Here are a few things you can buy with $200: one bluetooth-controlled fire pit, 100 lab-grown Impossible White Castle sliders, access to the 6.4 billion base pairs that make up all the DNA coiled inside your cells. Well, at least for the next 48 hours. Starting today, Cambridge-based Veritas Genetics will be lowering its $999 whole genome sequencing and interpretation service for just $199 for two days, or to the first 1,000 people who buy spit kits.
Why the dramatic price drop, which Veritas is taking at a loss? CEO Mirza Cifric says that it’s more than just a holiday-season gimmick. “We’re sending a clear signal to the medical research community that the $99 genome will be here in three to five years,” he says. “People might be thinking it’s still a decade away. We want to wake them up.”
This obsessive focus on the number of digits in front of the decimal on the whole genome price tag dates back to December 2001, when scientists gathered at a hotel outside of Washington, DC, to bask in the afterglow of sequencing the first whole human genome. And to grapple with the amount of money taxpayers had spent to finish it—$2.7 billion. For sequencing to become routine, they proposed, it had to cost no more than $1,000.
While somewhat arbitrary at the time, the figure emerged as a mythic technological totem in the world of genetics, sending a generation of DNA geeks chasing after it for the better part of the 21st century. The $1,000 genome became shorthand for the economic and psychological barrier that had to be broken in order for ordinary people like you and me to decide that a personal genome sequence was a worthwhile investment. Crack it, the thinking went, and the DNA flood would begin.
Except, it didn’t. In 2014, sequencing giant Illumina broke through the $1,000 genome basement. Two years later, Veritas—a startup spun out of George Church’s Personal Genome Project—began offering its $999 consumer-friendly genome sequence, complete with a slick phone app and on-demand video genetic counseling. Surely, everyone would rush to get all of their genetic source code sequenced now? Ehhh. Not so much.
That could be because no one has figured out a sexy marketing campaign for whole genomes yet. Or, more likely, because there are already much cheaper options on the market that will tell you something (but not everything!) about your DNA. And, crucially, consumers don’t really understand the difference.

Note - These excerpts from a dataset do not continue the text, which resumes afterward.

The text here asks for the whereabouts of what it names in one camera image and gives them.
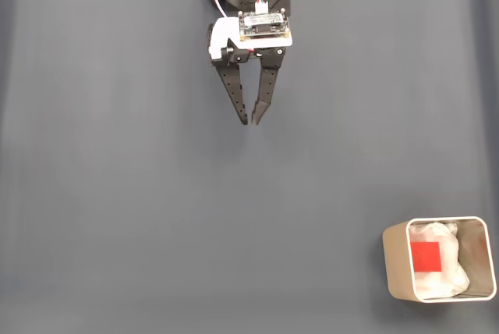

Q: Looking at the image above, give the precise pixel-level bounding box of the camera board on white mount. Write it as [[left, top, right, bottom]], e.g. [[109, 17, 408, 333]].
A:
[[207, 8, 294, 58]]

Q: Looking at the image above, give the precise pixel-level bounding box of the crumpled white paper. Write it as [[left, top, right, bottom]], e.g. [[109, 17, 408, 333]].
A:
[[409, 221, 471, 300]]

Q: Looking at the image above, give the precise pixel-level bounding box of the red cube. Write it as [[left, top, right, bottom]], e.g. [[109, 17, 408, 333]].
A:
[[411, 242, 443, 273]]

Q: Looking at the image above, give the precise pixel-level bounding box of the beige box with white rim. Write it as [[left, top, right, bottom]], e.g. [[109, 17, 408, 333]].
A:
[[381, 215, 498, 304]]

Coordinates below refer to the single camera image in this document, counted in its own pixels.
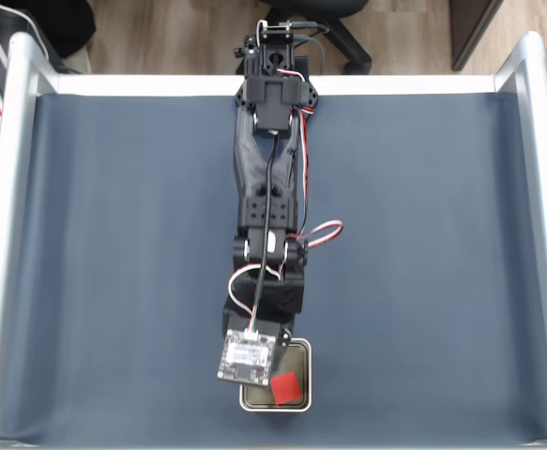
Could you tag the red cube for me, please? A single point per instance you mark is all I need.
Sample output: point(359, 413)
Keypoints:
point(286, 388)

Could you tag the square metal container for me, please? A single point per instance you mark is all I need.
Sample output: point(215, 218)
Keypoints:
point(302, 361)

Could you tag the dark blue mat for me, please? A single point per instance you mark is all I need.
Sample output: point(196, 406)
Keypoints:
point(113, 258)

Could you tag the black office chair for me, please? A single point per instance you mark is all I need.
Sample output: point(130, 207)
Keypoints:
point(348, 42)

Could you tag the dark cabinet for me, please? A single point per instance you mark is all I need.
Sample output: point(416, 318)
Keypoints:
point(475, 28)

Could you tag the black case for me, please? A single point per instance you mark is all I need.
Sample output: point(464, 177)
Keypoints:
point(62, 28)

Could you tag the camera circuit board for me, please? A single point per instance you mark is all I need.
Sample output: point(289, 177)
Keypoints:
point(246, 357)

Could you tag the silver tray frame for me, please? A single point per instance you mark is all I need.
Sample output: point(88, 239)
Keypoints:
point(15, 187)

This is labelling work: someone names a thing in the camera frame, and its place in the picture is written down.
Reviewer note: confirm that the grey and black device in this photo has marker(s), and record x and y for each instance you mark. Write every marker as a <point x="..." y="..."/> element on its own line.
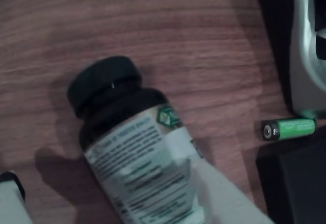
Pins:
<point x="300" y="56"/>

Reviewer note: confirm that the green pill bottle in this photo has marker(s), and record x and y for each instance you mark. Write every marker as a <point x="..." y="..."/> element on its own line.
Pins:
<point x="114" y="101"/>

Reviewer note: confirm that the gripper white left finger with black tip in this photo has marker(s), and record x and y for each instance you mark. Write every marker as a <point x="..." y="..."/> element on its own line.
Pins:
<point x="10" y="203"/>

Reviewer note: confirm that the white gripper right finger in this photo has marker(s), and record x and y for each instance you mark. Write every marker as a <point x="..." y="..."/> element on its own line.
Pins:
<point x="224" y="201"/>

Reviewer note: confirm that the black rectangular block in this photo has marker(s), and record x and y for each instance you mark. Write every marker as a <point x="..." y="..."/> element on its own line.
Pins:
<point x="298" y="183"/>

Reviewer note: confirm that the green and black battery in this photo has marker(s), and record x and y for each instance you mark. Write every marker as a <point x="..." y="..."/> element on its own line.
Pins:
<point x="293" y="128"/>

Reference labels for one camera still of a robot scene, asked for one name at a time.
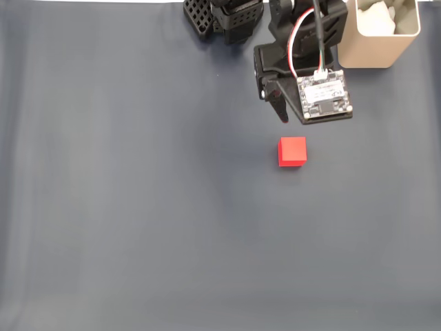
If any red cube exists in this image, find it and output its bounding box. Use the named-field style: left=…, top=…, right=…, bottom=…
left=277, top=136, right=308, bottom=168

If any beige box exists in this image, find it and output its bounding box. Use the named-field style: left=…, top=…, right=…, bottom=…
left=336, top=0, right=422, bottom=69

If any white crumpled cloth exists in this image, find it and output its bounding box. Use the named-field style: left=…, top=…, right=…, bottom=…
left=356, top=0, right=399, bottom=37

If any blue-grey table mat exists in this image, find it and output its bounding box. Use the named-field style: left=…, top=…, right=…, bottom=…
left=0, top=1, right=441, bottom=331

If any white and red servo wire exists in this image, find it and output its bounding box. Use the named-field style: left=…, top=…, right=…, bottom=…
left=287, top=8, right=316, bottom=81

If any black camera cable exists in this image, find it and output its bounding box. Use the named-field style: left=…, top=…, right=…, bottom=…
left=311, top=0, right=329, bottom=75

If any camera circuit board on mount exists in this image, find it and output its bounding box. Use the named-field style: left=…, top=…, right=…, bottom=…
left=275, top=68, right=355, bottom=126

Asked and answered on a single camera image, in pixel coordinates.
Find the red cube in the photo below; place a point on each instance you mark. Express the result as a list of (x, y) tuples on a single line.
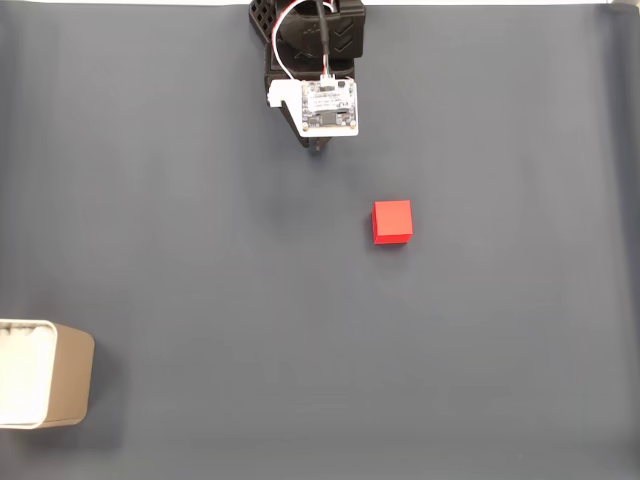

Today, slightly more than a million people have had their whole genomes sequenced. Compare that to the 17 million estimated to have had their DNA analyzed with direct-to-consumer tests sold by 23andMe and Ancestry. They use a technology called genotyping, which takes about a million snapshots of a person’s genome. That might sound like a lot, but it’s really less than 1 percent of the full picture. Genotyping targets short strings of DNA that scientists already know have a strong association with a given trait. So say, for example, scientists discover a new gene that increases your risk of developing brain cancer. If that gene is not one that 23andMe looks at (because how would it know to look if the gene hasn’t been discovered yet), then you’d have to get tested all over again to learn more about your brain cancer risk. Whole genome data on the other hand, once you have it, can be queried with computer algorithms whenever a new genetic discovery gets made.
Here’s a good example of just how much more info is in a whole genome: Earlier this year, 23andMe got FDA approval to give consumers information about their BRCA1 and BRCA2 genes. More than 1,000 mutations in these genes are known to increase women’s chances of breast and ovarian cancers by as much as 75 and 50 percent, respectively. 23andMe’s test picks up the three BRCA mutations most commonly found in individuals of Ashkenazi Jewish descent, and geneticists have voiced concern that the results could leave people with a false sense of security. Veritas’ tests, on the other hand, scan for all of them and, according to the company, turn up five to seven variants of varying concern in those two genes for the average customer.
This kind of information is complex and subtle, and to avoid needlessly freaking people out, Veritas offers 30 minutes of free genetic counseling over the phone or videochat if there is anything concerning in customers’ results. Customers also have to go through a doctor to order the Veritas whole genome test. (Don’t worry, the company will set you up with a physician if your doc won’t do it.) And, like the 23andMe health report, Veritas’ test is not intended to be diagnostic; all it does is screen for information that might spur you to take further action.